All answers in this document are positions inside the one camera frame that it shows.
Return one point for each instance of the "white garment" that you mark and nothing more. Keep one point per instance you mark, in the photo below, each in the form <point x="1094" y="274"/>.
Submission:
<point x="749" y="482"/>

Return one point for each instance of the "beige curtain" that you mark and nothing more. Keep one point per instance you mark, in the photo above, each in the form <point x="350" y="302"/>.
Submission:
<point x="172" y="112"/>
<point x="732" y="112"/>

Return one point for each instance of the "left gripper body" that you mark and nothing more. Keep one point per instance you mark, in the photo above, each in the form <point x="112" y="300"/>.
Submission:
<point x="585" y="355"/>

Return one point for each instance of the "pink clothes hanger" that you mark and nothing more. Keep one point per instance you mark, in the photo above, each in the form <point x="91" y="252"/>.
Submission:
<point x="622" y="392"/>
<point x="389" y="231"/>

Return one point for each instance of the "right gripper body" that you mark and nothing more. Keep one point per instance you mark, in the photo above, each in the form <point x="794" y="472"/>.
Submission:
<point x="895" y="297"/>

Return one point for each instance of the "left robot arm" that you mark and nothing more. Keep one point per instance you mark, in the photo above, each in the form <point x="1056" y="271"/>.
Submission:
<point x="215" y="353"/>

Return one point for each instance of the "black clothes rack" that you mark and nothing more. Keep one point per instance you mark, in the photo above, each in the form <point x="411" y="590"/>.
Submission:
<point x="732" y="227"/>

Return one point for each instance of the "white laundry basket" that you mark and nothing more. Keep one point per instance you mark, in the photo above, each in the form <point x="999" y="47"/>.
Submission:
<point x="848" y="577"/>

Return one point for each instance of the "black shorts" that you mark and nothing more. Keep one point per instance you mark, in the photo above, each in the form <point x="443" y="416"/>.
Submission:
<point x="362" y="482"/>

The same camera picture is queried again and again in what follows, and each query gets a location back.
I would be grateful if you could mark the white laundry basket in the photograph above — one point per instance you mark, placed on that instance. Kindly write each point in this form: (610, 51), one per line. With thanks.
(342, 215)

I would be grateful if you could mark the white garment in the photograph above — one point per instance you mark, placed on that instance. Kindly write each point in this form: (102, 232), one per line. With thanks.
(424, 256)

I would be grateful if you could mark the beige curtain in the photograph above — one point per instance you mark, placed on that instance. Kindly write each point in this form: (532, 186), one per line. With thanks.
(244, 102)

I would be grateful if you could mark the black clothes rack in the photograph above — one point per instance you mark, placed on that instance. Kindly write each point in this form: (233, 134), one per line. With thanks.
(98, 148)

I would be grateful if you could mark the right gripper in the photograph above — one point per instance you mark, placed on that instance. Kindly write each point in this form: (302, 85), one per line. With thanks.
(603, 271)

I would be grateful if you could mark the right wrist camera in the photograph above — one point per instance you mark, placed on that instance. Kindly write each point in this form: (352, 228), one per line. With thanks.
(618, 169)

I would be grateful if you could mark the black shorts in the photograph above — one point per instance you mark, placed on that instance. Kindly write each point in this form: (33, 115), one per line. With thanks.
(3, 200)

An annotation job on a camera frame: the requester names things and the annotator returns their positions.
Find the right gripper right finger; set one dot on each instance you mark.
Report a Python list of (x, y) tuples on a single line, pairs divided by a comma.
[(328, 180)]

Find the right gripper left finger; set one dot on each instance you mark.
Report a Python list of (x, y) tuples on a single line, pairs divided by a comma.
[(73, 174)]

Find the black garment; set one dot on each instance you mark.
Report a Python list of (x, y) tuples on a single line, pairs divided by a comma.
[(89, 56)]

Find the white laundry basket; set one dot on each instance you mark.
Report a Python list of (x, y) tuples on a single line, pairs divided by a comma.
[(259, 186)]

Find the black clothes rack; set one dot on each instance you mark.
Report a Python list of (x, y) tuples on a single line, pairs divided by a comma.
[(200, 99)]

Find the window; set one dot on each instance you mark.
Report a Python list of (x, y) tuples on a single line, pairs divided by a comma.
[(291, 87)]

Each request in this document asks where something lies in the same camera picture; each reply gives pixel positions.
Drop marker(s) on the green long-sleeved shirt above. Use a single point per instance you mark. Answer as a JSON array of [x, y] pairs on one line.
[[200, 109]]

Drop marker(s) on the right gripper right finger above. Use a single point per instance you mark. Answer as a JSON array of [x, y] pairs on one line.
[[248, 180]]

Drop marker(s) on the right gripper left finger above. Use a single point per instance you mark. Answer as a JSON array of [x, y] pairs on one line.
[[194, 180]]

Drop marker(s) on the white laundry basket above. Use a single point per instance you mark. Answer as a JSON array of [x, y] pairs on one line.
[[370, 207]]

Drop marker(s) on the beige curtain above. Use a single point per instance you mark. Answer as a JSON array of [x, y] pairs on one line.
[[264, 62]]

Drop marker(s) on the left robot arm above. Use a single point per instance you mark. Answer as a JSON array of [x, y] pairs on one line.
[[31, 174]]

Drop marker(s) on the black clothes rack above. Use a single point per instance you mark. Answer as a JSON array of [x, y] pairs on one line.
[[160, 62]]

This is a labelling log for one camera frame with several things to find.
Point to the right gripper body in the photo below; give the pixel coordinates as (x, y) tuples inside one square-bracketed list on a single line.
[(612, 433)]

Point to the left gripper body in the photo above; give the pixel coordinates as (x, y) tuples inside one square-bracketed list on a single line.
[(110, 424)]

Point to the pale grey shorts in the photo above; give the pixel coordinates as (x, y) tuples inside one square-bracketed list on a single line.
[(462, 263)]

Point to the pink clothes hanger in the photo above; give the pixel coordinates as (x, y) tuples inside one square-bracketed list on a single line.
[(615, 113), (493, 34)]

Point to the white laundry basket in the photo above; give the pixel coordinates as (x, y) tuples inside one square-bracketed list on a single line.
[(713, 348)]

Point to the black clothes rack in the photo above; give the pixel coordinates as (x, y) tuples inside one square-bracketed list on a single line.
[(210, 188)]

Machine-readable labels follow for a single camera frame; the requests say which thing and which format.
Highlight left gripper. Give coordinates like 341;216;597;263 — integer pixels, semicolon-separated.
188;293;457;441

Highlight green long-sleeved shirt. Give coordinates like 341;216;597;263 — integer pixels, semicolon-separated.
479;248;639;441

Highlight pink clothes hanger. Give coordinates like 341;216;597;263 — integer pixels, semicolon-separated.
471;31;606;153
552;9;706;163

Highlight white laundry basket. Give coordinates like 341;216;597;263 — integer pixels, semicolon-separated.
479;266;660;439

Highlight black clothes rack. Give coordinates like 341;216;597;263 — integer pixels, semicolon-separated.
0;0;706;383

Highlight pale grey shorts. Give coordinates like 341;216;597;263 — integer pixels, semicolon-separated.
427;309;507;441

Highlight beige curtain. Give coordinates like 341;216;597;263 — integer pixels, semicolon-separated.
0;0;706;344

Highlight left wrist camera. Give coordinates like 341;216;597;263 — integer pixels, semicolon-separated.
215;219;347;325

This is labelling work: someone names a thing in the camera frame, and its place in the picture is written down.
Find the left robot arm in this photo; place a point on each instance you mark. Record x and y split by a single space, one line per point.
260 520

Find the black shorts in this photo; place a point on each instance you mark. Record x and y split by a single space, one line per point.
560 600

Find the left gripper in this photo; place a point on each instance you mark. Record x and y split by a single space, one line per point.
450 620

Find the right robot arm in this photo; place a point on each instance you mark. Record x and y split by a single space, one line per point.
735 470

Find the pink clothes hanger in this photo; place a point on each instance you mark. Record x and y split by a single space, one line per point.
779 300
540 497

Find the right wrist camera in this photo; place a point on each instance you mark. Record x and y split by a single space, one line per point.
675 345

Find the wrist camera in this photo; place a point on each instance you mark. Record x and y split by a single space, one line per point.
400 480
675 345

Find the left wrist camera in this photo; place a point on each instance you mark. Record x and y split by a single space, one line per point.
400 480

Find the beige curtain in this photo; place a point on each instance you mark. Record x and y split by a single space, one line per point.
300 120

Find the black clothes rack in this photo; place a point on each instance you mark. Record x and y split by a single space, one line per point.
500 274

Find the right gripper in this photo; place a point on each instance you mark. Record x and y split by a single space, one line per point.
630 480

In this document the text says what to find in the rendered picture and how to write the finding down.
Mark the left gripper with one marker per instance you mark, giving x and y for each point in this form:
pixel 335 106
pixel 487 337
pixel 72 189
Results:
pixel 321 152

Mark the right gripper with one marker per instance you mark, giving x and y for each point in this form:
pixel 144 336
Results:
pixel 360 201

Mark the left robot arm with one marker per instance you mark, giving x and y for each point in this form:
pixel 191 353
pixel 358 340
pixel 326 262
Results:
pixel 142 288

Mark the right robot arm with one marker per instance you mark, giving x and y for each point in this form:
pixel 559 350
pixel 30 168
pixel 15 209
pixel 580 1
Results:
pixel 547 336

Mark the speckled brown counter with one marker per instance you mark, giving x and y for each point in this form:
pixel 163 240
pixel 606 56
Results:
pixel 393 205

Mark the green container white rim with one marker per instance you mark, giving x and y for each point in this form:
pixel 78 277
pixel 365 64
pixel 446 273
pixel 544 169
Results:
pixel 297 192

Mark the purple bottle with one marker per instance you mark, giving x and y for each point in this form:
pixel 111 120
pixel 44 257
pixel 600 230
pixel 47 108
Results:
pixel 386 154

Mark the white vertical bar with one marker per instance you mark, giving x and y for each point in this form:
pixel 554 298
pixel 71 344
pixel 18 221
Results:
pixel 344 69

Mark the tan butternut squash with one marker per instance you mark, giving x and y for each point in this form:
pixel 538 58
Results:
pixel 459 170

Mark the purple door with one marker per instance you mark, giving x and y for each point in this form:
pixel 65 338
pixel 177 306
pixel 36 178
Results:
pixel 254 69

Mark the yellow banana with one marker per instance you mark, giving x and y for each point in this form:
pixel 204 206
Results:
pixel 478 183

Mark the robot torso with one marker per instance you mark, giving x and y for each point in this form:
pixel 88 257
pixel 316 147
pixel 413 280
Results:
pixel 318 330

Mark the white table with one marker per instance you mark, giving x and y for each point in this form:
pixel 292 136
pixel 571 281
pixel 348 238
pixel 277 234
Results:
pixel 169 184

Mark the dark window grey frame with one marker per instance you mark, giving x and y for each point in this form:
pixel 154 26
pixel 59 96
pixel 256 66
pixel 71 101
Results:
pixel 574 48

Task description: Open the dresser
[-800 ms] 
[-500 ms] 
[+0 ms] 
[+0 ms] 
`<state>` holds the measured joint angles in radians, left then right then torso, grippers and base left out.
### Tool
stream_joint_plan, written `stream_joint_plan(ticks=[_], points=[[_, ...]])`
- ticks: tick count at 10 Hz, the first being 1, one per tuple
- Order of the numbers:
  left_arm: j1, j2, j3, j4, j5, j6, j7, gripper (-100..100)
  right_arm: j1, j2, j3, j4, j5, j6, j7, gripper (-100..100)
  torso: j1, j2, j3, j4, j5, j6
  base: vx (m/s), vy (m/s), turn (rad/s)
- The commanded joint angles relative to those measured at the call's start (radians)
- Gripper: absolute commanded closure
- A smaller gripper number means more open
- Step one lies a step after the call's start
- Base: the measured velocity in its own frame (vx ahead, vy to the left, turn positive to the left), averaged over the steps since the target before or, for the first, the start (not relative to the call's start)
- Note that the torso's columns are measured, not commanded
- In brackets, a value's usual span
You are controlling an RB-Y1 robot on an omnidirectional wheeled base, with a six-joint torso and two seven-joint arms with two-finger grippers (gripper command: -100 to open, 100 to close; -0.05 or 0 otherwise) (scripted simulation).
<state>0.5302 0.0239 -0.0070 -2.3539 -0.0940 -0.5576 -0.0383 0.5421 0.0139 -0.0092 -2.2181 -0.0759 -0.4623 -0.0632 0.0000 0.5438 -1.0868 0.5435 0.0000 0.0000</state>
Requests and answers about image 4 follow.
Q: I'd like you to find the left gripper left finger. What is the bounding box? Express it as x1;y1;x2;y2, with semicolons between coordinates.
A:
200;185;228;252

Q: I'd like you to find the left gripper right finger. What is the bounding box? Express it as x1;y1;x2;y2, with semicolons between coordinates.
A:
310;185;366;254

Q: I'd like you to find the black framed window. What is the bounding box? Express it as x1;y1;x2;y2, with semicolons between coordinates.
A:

◆ ◆ ◆

▶ TASK OBJECTIVE: Search the entries for the string "state" and return each line where it turns up.

▶ RESPONSE BOX:
`<state>` holds the measured joint angles in radians, left then right then torso, grippers and base left out.
<state>0.5302 0.0239 -0.0070 -2.3539 -0.0940 -0.5576 -0.0383 0.5421 0.0139 -0.0092 -2.2181 -0.0759 -0.4623 -0.0632 0.0000 0.5438 -1.0868 0.5435 0.0000 0.0000</state>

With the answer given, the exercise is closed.